** Problem description **
Go through the entries below and pick out every line with "ceiling".

** Records for this task **
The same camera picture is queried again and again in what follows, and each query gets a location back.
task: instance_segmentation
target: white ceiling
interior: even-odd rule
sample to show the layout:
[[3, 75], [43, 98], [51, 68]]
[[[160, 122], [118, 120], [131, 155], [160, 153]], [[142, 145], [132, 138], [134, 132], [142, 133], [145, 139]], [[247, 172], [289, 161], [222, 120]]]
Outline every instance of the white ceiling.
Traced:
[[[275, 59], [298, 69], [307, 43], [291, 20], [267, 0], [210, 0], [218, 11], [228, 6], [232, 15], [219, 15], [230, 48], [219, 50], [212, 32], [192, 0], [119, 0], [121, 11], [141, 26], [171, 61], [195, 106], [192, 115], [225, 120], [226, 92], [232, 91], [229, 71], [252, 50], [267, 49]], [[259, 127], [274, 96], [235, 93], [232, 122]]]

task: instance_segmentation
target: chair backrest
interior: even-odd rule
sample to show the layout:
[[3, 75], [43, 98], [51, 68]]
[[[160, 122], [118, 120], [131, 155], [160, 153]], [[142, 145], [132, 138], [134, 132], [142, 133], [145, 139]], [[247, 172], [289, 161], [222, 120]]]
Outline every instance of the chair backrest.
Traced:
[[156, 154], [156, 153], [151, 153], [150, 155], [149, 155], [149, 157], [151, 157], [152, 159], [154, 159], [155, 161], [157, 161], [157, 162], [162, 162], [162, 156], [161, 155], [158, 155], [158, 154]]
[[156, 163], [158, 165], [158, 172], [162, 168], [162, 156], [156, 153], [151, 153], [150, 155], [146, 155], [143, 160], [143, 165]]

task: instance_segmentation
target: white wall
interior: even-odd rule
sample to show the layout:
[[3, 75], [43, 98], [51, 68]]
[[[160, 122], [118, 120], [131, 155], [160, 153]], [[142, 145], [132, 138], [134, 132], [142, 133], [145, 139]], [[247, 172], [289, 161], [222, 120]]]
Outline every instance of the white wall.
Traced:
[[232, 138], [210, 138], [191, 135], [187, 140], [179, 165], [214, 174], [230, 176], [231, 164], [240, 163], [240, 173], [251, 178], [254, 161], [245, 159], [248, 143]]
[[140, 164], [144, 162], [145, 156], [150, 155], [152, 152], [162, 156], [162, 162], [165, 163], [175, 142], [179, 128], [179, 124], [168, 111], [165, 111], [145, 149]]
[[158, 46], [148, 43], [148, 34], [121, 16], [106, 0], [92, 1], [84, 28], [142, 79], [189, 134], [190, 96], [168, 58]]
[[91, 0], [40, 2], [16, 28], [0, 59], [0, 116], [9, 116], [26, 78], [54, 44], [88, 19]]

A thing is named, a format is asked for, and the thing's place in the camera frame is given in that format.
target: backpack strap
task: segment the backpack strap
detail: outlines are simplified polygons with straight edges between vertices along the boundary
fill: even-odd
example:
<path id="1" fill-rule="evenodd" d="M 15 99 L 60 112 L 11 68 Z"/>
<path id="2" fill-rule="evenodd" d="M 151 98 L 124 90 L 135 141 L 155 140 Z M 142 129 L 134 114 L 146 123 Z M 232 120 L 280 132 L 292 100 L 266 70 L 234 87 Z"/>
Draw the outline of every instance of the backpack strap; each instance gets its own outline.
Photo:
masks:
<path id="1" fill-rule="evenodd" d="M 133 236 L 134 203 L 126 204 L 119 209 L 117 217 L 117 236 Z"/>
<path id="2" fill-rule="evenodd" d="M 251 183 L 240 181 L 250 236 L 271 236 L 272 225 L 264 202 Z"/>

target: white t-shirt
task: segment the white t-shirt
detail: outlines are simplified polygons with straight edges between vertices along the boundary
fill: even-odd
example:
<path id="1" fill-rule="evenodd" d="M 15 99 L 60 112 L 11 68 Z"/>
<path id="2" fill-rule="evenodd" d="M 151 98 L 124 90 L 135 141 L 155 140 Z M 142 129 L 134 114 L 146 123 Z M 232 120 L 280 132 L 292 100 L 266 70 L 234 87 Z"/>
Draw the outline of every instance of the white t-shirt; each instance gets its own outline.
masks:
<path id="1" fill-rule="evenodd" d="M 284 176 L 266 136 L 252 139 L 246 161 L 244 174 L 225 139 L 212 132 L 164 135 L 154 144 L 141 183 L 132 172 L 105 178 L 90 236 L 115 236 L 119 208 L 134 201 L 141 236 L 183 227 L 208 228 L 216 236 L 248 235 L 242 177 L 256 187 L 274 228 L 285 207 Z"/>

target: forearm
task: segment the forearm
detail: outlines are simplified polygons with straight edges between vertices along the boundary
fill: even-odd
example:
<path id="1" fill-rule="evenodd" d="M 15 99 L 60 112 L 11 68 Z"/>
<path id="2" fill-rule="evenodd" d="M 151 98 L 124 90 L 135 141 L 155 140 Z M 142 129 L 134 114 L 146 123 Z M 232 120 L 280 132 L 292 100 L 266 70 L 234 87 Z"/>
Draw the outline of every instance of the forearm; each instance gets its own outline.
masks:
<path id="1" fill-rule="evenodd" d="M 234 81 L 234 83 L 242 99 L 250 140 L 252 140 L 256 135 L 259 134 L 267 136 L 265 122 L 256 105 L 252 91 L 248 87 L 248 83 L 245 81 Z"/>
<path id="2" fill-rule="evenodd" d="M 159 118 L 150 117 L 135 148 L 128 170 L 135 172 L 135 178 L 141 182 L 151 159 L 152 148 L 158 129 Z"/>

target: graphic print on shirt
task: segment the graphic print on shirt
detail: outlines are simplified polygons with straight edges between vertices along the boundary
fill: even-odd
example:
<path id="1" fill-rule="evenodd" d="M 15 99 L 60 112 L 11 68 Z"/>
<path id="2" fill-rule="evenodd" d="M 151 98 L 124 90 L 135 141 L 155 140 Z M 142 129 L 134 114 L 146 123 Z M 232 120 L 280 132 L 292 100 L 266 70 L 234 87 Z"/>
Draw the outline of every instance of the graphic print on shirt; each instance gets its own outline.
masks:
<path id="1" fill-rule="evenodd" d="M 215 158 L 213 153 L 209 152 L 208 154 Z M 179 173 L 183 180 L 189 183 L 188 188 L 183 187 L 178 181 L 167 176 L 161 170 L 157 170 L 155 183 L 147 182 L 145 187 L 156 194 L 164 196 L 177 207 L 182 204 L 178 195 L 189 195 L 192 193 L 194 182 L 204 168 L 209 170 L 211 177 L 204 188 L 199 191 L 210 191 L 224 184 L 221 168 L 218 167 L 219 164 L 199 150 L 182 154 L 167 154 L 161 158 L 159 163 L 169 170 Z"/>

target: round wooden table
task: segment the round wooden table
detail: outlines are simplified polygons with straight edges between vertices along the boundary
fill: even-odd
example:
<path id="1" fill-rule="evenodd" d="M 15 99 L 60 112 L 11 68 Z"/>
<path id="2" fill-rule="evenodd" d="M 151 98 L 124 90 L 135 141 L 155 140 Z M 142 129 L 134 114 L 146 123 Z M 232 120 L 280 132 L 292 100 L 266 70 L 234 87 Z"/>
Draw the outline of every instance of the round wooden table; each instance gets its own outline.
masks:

** Answer to the exercise **
target: white ceiling
Outline every instance of the white ceiling.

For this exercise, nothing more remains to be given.